Dec 03, 2019
Research: Correlated quantum tunneling of monopoles in spin ice
The magnetism of rare-earth crystals can vary substantially depending on the chemical elements and the geometry of the lattice. A prominent characteristic of rare-earth ions is their sizeable spin-orbit coupling, and in magnetic pyrochlore oxides, despite similarities in structure, it leads to a wide variety of phenomena – spin glass, spin ice, and spin liquid are only a few examples of so called “exotic” phases. These arise because the natural tendency to develop long-range order is frustrated by the geometrical constraints of the crystal.
A system is said to be frustrated if competing interactions lead to conflicting classical minima in energy. In spin-ice the magnetic moments of the rare-earth ions, which sit at the vertices of a lattice of corner-sharing tetrahedra, are forced by the crystal fields to point along the axis joining adjacent tetrahedral centres. At temperatures of few kelvin, i.e. the order of spin-spin interactions, frustration and crystal field anisotropy favour correlated configurations with a degree of degeneracy which maps to the proton arrangement in water ice. Such spin configurations are summarised by the so called “ice rules”, which consist in having 2 spins per tetrahedron pointing toward its centre and the other 2 outward. These imply a ground state whose degeneracy scales with the size of the lattice. Excitations above the ground state correspond to local violations of the ice rules: they consist in tetrahedra hosting 3in-1out or 3out-1in spin-configurations. These “defects” are called magnetic monopoles because they act as sources and sinks of magnetization fluxes in the otherwise “vacuum” of the 2in-2out spin-background [2].
The dynamics and relaxation at low temperatures in spin-ice magnets is ascribed to quantum spin-tunnelling due to monopole hopping. Our theory therefore studies spin fluctuations originating from localised isolated monopoles. Our model is material-dependent, with the crystal-field Hamiltonian being the “foundation” for setting up the Hilbert space, and with the dipolar and exchange “building blocks” for interactions which allow dynamics and realistic estimation of timescales thereof.

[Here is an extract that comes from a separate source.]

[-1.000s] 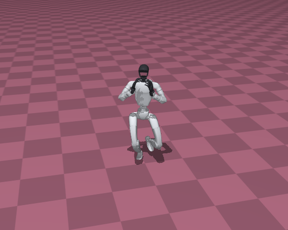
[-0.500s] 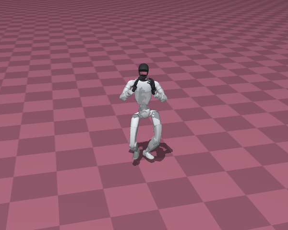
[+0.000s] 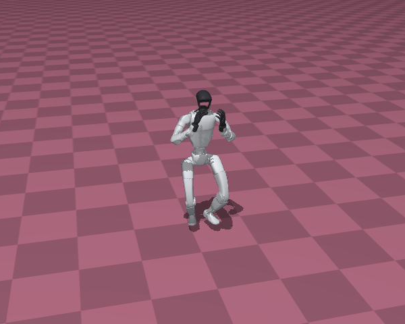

Our central result is that there is a fundamental correlation between spin-dynamics, monopole excitations, and their local environment. Indeed, in the case of low densities of monopoles, whereas the vast majority of spins in the sample experience net longitudinal fields, those adjacent to a monopole have such longitudinal components suppressed. Moreover, the “same monopole” induces, statistically, a bimodal distribution of transverse fields. As transverse fields induce spin-tunnelling, these results imply that for a flippable spin next to a monopole, two very distinct rates, tfast and tslow , appear, with a 2:1 ratio. The spin dynamics is therefore remarkably correlated to the local environment and the propagation of monopoles is intrinsically stochastic. Contrary to conventional modelling that assumes a uniform distribution of hopping amplitudes, this opens up the study of monopole dynamics accounting for correlated statistics and also percolation effects which may play a prominent role in understanding also the so called “quantum” spin ices. The quantitative benefit of this theory is intimately related to neutron scattering in condensed matter.